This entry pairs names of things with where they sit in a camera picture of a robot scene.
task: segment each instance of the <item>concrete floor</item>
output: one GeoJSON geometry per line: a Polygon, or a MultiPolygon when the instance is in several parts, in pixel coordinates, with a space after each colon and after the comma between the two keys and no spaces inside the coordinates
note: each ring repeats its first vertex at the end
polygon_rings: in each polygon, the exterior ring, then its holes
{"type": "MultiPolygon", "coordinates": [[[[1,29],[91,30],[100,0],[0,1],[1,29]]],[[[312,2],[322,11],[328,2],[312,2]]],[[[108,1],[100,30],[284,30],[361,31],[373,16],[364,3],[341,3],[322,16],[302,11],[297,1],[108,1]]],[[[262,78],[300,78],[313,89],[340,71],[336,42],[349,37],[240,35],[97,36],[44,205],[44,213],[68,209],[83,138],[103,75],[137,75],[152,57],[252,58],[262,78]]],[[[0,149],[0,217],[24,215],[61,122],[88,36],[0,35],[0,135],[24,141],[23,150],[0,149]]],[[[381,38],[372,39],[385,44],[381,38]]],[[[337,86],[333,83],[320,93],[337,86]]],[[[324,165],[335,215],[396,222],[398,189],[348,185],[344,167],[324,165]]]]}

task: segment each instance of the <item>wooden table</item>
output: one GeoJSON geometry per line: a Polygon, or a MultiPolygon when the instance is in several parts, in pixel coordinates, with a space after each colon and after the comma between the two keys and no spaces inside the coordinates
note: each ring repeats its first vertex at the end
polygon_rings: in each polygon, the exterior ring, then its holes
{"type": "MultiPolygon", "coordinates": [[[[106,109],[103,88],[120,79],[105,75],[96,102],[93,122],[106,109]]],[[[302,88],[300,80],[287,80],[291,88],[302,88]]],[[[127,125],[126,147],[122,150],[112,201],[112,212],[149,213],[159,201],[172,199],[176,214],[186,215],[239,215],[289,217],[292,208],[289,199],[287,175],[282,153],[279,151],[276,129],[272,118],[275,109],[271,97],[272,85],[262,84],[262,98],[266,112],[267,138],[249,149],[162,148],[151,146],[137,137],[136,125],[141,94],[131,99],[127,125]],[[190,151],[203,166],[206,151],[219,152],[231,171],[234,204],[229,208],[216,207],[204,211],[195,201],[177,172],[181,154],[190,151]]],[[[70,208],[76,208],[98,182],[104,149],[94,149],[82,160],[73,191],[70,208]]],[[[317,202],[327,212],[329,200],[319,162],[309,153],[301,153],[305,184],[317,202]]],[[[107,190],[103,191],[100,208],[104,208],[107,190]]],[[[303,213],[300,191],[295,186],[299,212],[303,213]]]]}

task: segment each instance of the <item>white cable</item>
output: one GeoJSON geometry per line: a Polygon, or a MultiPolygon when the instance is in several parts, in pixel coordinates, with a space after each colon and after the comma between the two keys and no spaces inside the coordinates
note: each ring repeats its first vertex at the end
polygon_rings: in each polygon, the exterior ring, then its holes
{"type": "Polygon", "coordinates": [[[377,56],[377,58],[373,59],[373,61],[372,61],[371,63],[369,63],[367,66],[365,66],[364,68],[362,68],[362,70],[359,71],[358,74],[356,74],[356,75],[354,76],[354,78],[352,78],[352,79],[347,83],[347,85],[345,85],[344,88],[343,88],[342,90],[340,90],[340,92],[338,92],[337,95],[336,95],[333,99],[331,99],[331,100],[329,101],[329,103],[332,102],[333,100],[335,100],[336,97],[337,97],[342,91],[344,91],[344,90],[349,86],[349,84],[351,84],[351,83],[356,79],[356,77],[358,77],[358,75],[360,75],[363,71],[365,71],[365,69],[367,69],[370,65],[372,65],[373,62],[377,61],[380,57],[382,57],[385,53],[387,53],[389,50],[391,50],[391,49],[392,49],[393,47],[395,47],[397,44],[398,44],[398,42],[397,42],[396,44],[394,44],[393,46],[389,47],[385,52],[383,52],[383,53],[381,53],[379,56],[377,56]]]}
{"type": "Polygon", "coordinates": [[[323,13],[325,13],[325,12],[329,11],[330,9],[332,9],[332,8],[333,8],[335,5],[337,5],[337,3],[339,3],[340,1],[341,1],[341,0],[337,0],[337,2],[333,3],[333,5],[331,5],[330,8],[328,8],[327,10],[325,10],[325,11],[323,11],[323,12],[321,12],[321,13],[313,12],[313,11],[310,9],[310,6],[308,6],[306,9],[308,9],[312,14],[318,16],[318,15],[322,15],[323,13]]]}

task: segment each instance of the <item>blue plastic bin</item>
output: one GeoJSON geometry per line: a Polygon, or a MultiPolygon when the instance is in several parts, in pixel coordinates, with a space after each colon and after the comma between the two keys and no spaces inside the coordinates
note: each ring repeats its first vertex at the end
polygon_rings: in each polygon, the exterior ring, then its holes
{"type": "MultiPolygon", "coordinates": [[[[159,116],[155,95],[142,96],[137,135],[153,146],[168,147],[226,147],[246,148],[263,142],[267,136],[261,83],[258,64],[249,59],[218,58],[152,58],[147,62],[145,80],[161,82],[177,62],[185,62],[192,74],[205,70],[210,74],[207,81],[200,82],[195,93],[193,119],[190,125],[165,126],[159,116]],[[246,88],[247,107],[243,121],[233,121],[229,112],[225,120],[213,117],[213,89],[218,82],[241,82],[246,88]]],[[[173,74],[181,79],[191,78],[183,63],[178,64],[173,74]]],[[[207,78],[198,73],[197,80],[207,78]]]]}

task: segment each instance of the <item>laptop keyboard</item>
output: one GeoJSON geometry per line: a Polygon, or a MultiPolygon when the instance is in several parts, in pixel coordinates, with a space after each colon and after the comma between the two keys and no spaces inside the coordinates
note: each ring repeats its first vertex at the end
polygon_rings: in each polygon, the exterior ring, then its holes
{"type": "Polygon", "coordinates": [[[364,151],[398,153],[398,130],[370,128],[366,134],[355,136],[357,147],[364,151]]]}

^^^^

For each line above that holds the string "task", provide a copy of that line.

§ ANSWER TO THE EXERCISE:
task: segment each instance of the <item>concrete floor</item>
task: segment each instance of the <item>wooden table</item>
task: segment each instance of the <item>white cable</item>
task: segment each instance of the <item>blue plastic bin</item>
task: segment each instance of the <item>laptop keyboard</item>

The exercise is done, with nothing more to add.